■ Material provided
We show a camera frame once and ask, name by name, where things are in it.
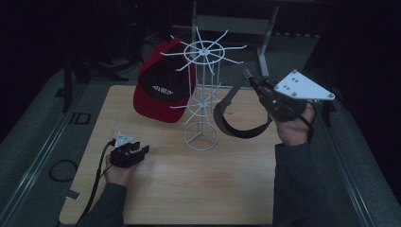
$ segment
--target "metal stand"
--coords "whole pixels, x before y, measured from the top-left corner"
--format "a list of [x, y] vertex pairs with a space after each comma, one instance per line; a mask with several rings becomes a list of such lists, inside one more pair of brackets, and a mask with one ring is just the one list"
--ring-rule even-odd
[[[171, 108], [188, 108], [192, 115], [184, 124], [187, 124], [192, 118], [194, 118], [194, 116], [200, 118], [198, 122], [195, 122], [186, 128], [184, 132], [184, 140], [190, 148], [203, 151], [213, 148], [218, 143], [218, 131], [210, 123], [210, 116], [213, 114], [214, 104], [219, 102], [217, 92], [220, 86], [220, 62], [221, 60], [226, 60], [236, 64], [242, 63], [243, 61], [233, 61], [225, 58], [225, 51], [229, 49], [243, 49], [246, 45], [226, 48], [220, 45], [218, 41], [220, 41], [228, 31], [213, 42], [203, 41], [198, 28], [196, 28], [196, 31], [199, 38], [198, 41], [193, 42], [192, 44], [181, 42], [186, 46], [183, 53], [162, 54], [165, 56], [184, 55], [188, 64], [177, 69], [177, 71], [182, 71], [184, 68], [189, 67], [191, 63], [201, 66], [202, 68], [201, 83], [197, 73], [196, 91], [194, 95], [189, 98], [188, 104], [186, 106]], [[206, 87], [205, 82], [207, 72], [210, 73], [211, 77], [210, 86]]]

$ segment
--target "hand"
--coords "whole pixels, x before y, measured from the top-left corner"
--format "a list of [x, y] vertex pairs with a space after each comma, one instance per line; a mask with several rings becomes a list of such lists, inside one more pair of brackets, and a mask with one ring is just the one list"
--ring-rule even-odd
[[104, 170], [104, 177], [108, 183], [117, 183], [122, 186], [128, 187], [131, 180], [131, 175], [133, 170], [137, 165], [121, 168], [117, 166], [112, 166], [110, 163], [110, 154], [106, 155], [106, 168]]
[[[313, 120], [315, 112], [310, 103], [307, 103], [302, 116], [308, 122]], [[286, 122], [280, 122], [274, 119], [274, 121], [277, 126], [278, 137], [283, 141], [285, 146], [297, 146], [306, 143], [309, 127], [301, 119], [297, 118], [293, 121]]]

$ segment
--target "white wire rack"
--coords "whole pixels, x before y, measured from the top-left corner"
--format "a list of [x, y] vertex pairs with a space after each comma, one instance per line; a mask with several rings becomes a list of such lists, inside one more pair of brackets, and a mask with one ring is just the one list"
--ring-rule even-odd
[[[185, 49], [181, 53], [161, 53], [165, 56], [183, 55], [187, 64], [177, 71], [182, 71], [185, 68], [189, 69], [190, 64], [195, 64], [197, 67], [201, 67], [201, 78], [197, 73], [196, 75], [196, 90], [194, 94], [191, 94], [188, 104], [186, 106], [176, 106], [171, 108], [187, 108], [192, 114], [185, 121], [185, 125], [189, 123], [195, 116], [199, 120], [195, 123], [188, 125], [184, 132], [185, 143], [194, 150], [208, 150], [213, 148], [218, 143], [218, 131], [210, 122], [210, 116], [213, 114], [213, 108], [215, 103], [219, 102], [217, 93], [220, 86], [219, 75], [220, 75], [220, 62], [225, 60], [235, 64], [240, 64], [243, 61], [233, 61], [225, 58], [227, 50], [232, 49], [243, 49], [246, 45], [240, 47], [223, 47], [218, 42], [227, 34], [228, 30], [224, 32], [215, 41], [204, 41], [196, 27], [198, 34], [198, 41], [192, 44], [186, 44]], [[210, 86], [205, 85], [207, 83], [206, 76], [210, 74]]]

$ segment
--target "gray floor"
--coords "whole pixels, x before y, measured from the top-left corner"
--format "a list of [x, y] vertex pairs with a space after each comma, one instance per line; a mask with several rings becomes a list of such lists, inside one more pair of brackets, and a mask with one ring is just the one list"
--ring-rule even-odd
[[[156, 36], [149, 37], [148, 41], [152, 44], [160, 42]], [[318, 38], [308, 37], [271, 37], [266, 53], [271, 77], [279, 79], [293, 69], [302, 70], [317, 41]], [[144, 46], [144, 59], [152, 48], [149, 44]], [[252, 45], [245, 50], [227, 53], [227, 57], [244, 63], [222, 64], [223, 85], [231, 85], [232, 81], [242, 76], [246, 67], [255, 74], [259, 73]], [[3, 210], [0, 220], [6, 221], [5, 226], [50, 227], [58, 224], [65, 200], [60, 193], [68, 189], [71, 182], [52, 181], [48, 176], [49, 169], [64, 159], [79, 163], [108, 89], [114, 84], [135, 84], [139, 68], [140, 65], [121, 72], [122, 77], [130, 79], [128, 82], [115, 82], [94, 74], [90, 84], [75, 83], [74, 105], [67, 113], [61, 113], [62, 98], [55, 97], [62, 87], [62, 71], [46, 83], [0, 147], [0, 208]], [[400, 226], [400, 207], [392, 197], [363, 136], [352, 116], [338, 102], [335, 106], [337, 111], [332, 113], [331, 128], [327, 128], [320, 118], [316, 122], [318, 136], [312, 147], [341, 226]], [[79, 113], [91, 115], [89, 124], [71, 121], [76, 116], [74, 114]], [[43, 161], [32, 166], [35, 159]], [[26, 175], [27, 172], [35, 172], [37, 177]], [[68, 164], [59, 165], [54, 174], [57, 178], [68, 179], [74, 177], [74, 169]], [[15, 194], [23, 187], [28, 194]], [[18, 203], [9, 204], [15, 198], [19, 199]]]

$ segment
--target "dark background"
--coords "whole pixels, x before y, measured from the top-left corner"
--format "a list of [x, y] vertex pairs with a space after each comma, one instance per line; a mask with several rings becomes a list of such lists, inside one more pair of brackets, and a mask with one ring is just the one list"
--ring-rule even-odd
[[[261, 0], [199, 2], [199, 11], [216, 15], [264, 17], [271, 10]], [[111, 63], [111, 57], [139, 51], [135, 34], [125, 33], [132, 22], [152, 26], [167, 37], [173, 24], [191, 25], [192, 4], [185, 0], [7, 0], [0, 3], [0, 10], [3, 140], [47, 80], [62, 69], [65, 44], [95, 61]], [[320, 36], [304, 73], [336, 91], [398, 201], [400, 14], [395, 0], [283, 4], [274, 27], [276, 35]], [[127, 49], [125, 45], [115, 44], [125, 44], [128, 38], [131, 52], [126, 53], [121, 51]]]

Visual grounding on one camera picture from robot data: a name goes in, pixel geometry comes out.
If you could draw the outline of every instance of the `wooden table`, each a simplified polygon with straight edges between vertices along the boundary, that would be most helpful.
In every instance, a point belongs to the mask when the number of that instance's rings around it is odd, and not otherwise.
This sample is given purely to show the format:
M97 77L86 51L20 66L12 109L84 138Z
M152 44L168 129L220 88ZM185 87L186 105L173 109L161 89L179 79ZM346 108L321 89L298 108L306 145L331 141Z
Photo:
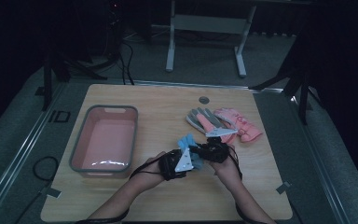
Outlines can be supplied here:
M208 97L210 103L200 103L201 96ZM60 190L62 195L58 199L47 198L41 213L44 221L87 218L127 180L85 178L69 167L70 155L81 123L87 109L92 105L133 105L138 109L138 133L132 169L162 150L168 152L178 148L177 141L188 133L193 133L196 142L206 142L206 137L186 122L185 116L190 109L238 109L263 132L258 141L252 144L242 143L239 137L234 142L244 185L272 218L289 219L292 216L286 194L276 191L282 184L281 176L250 91L174 86L91 85L52 183L52 187ZM205 163L201 170L188 172L186 178L164 181L140 195L124 220L198 221L241 218L236 212L231 195L217 176L213 175L213 169Z

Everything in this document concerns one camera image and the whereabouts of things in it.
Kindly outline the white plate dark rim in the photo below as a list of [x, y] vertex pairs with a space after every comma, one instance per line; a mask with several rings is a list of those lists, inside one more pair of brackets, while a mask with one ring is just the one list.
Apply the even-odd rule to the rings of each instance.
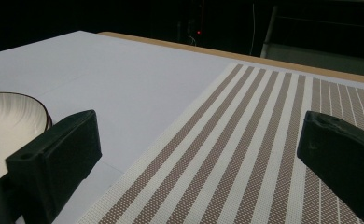
[[51, 126], [48, 110], [36, 98], [0, 92], [0, 177], [7, 173], [6, 158]]

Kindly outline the metal desk frame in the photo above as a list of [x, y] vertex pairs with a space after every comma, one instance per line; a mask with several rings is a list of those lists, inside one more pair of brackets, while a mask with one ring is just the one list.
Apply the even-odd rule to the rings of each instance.
[[364, 5], [275, 6], [261, 56], [364, 76]]

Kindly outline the striped woven placemat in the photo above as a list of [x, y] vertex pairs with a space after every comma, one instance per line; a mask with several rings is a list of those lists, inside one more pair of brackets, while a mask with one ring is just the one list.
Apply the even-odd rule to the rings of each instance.
[[363, 224], [297, 157], [310, 110], [364, 130], [364, 83], [232, 63], [78, 224]]

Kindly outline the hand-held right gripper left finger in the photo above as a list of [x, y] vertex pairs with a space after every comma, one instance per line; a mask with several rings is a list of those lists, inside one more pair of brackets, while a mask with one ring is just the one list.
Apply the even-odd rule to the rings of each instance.
[[51, 224], [102, 157], [96, 113], [70, 115], [6, 158], [26, 224]]

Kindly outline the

■ What to work on
Write out exactly the lines above from the line with "Visual grounding on" through the line with "If you could", both of them included, and leave out all other lines.

■ Result of this exercise
Visual grounding on one camera picture from robot data: a name goes in, pixel geometry comes out.
If you could draw the outline of every instance of the `wooden table`, each a simplified polygon with straight edges between vertices along the boundary, that would be most helpful.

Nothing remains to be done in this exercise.